# Productivity coding standards



## Bobby A (Jun 11, 2019)

We are researching coding productivity standards; what is your standards with which company?
how much non coding productivity time do you spend a day?

thank you

Robin


----------



## kathrynw (Jun 14, 2019)

Hi, 
Companies that I have worked with in the past tend to follow AHIMA standards. See below for reference.

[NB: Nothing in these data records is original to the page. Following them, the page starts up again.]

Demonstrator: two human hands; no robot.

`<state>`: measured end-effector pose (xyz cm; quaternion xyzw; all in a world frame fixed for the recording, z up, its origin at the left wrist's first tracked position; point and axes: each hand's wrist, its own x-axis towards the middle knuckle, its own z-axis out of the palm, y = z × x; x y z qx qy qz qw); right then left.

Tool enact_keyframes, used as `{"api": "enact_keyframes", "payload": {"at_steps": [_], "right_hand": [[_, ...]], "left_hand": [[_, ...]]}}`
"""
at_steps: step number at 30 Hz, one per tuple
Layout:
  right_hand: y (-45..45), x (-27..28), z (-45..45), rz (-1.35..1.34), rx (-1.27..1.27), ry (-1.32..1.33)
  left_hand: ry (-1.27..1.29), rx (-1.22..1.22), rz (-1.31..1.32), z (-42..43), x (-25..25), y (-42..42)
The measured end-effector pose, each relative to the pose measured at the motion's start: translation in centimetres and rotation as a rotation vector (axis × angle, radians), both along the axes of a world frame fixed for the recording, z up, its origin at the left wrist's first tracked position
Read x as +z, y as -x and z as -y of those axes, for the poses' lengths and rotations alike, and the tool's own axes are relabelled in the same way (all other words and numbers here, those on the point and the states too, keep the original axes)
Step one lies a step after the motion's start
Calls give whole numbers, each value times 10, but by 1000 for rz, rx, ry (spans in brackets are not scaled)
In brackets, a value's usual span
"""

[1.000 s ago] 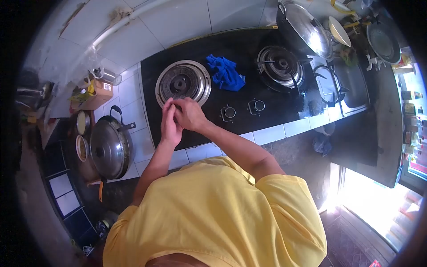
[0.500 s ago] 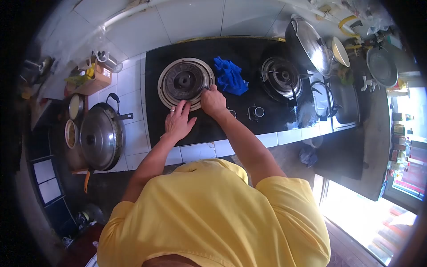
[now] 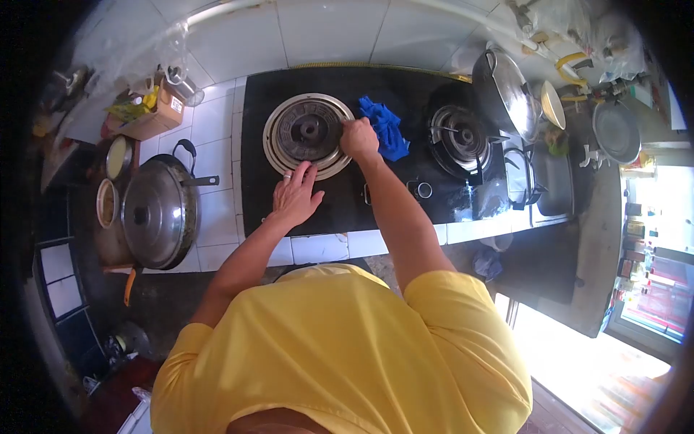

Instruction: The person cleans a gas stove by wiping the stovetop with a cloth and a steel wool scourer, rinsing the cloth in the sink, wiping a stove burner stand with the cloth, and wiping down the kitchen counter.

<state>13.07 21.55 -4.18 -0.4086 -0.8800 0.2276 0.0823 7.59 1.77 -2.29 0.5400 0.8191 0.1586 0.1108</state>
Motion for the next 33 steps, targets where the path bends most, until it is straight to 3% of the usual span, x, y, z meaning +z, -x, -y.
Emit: {"api": "enact_keyframes", "payload": {"at_steps": [2,4,6,11,14,16,17,18,19,20,22,24,25,28,30,32,33], "right_hand": [[6,-2,-5,-33,26,1],[-10,-7,6,97,128,10],[-32,-9,35,-53,76,-5],[3,12,5,95,-28,-29],[-2,7,10,-50,40,-78],[-19,7,35,-139,-52,165],[-26,6,56,-203,-51,172],[-32,-10,73,-218,-83,388],[-33,-3,80,-301,-9,409],[-31,9,69,-272,36,326],[-25,31,36,-234,17,90],[-23,17,-9,-122,-36,-348],[-25,-5,-26,16,-56,-124],[-25,-29,-24,77,-45,-302],[-25,-37,-32,-16,-48,-465],[-9,-3,-28,-324,-329,144],[-4,-4,-17,-455,-188,-67]], "left_hand": [[7,0,2,5,-1,-2],[-35,12,-23,3,-2,-2],[-43,9,-29,2,-2,1],[-60,-8,11,3,-1,1],[-195,2,104,7,-5,2],[-341,33,130,10,-7,-4],[-421,204,619,8,-6,-10],[-481,377,1115,6,-3,-16],[-272,685,1682,6,27,-16],[-299,732,1877,7,25,-12],[-331,689,1935,10,0,-1],[-382,703,1758,17,10,7],[-436,696,1711,21,10,11],[-469,729,1665,35,12,24],[-473,745,1640,43,8,31],[-519,761,1677,51,9,34],[-528,770,1677,54,9,36]]}}
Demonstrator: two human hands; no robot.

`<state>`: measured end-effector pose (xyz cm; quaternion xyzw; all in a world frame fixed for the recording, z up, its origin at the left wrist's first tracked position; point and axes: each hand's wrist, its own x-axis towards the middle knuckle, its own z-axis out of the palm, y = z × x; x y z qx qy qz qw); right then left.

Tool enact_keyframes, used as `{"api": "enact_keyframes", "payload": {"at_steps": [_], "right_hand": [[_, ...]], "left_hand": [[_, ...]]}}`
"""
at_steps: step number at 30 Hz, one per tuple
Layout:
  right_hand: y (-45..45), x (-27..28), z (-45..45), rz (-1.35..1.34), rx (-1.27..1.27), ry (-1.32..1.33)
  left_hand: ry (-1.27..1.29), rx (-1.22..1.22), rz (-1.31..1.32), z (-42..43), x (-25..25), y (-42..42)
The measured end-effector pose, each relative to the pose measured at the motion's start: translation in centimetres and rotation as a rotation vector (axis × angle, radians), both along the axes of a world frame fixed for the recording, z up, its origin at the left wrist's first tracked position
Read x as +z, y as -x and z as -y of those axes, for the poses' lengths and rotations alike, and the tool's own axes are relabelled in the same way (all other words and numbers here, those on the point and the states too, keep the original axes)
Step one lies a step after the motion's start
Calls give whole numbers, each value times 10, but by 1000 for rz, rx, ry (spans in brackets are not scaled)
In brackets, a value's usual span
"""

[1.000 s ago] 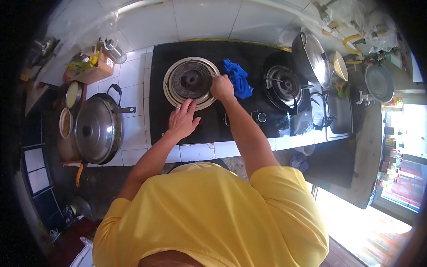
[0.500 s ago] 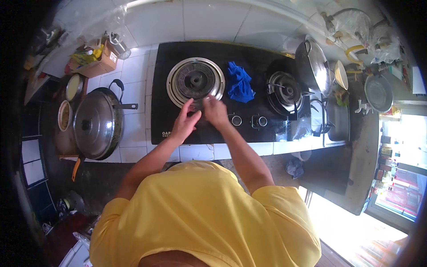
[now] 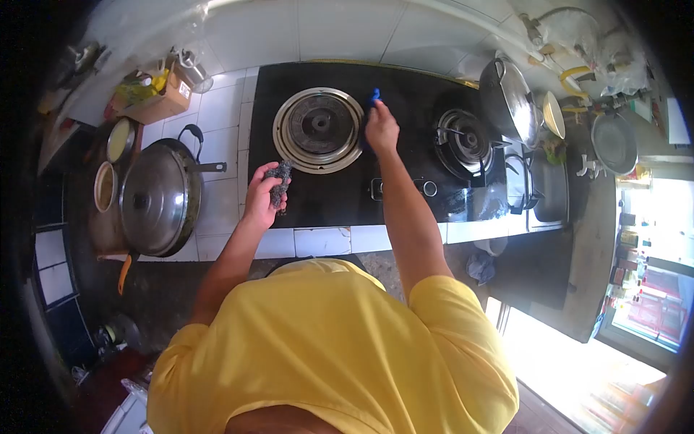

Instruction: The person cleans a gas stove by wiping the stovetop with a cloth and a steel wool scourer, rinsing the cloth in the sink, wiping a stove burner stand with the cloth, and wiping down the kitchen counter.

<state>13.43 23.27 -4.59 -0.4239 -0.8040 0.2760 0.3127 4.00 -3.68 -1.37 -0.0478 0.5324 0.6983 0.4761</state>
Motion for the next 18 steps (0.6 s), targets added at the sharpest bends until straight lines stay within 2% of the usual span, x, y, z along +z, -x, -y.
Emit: {"api": "enact_keyframes", "payload": {"at_steps": [1,3,4,5,7,11,15,18], "right_hand": [[2,6,15,243,161,80],[-2,-26,44,271,120,-211],[-7,-19,50,283,168,-72],[-14,-12,60,279,175,-77],[-27,-1,77,491,255,-307],[-33,-1,139,544,417,-469],[-11,-11,167,475,609,-555],[16,-14,177,483,657,-515]], "left_hand": [[4,9,15,3,0,1],[22,8,39,17,0,-1],[8,11,35,17,-1,0],[8,11,33,21,0,2],[-26,22,11,26,1,9],[-24,89,-4,43,1,18],[21,105,-7,52,3,22],[33,112,14,57,7,23]]}}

			http://bok.ahima.org/doc?oid=302649#.XQPP2LxKiUk


----------



## Mmanchester123 (Jun 15, 2019)

2.5 per hour.


----------



## Mmanchester123 (Jun 15, 2019)

Mmanchester123 said:


> 2.5 per hour.



Non-coding time would include abstracting, and reading emails, which could take up to 2 hours per day.


----------



## thomas7331 (Jun 16, 2019)

Productivity standards vary a lot depending on factors such as the type of claims being coded, provider specialty, the EHR and/or billing system being used, and whether the coder is coding a record entirely or just validating codes chosen by the providers, etc.  I don't think it's easy to just assign a single number because there is so much variety in the type of work coders do.  

HCPro recently did a survey of various practices and their productivity standards - the results are discussed in detail in their 'Briefings on APCs' publication, in the February 2019 issue.  It's a very informative article with a lot of detail about this that I'd recommend getting hold of to help you with this.


----------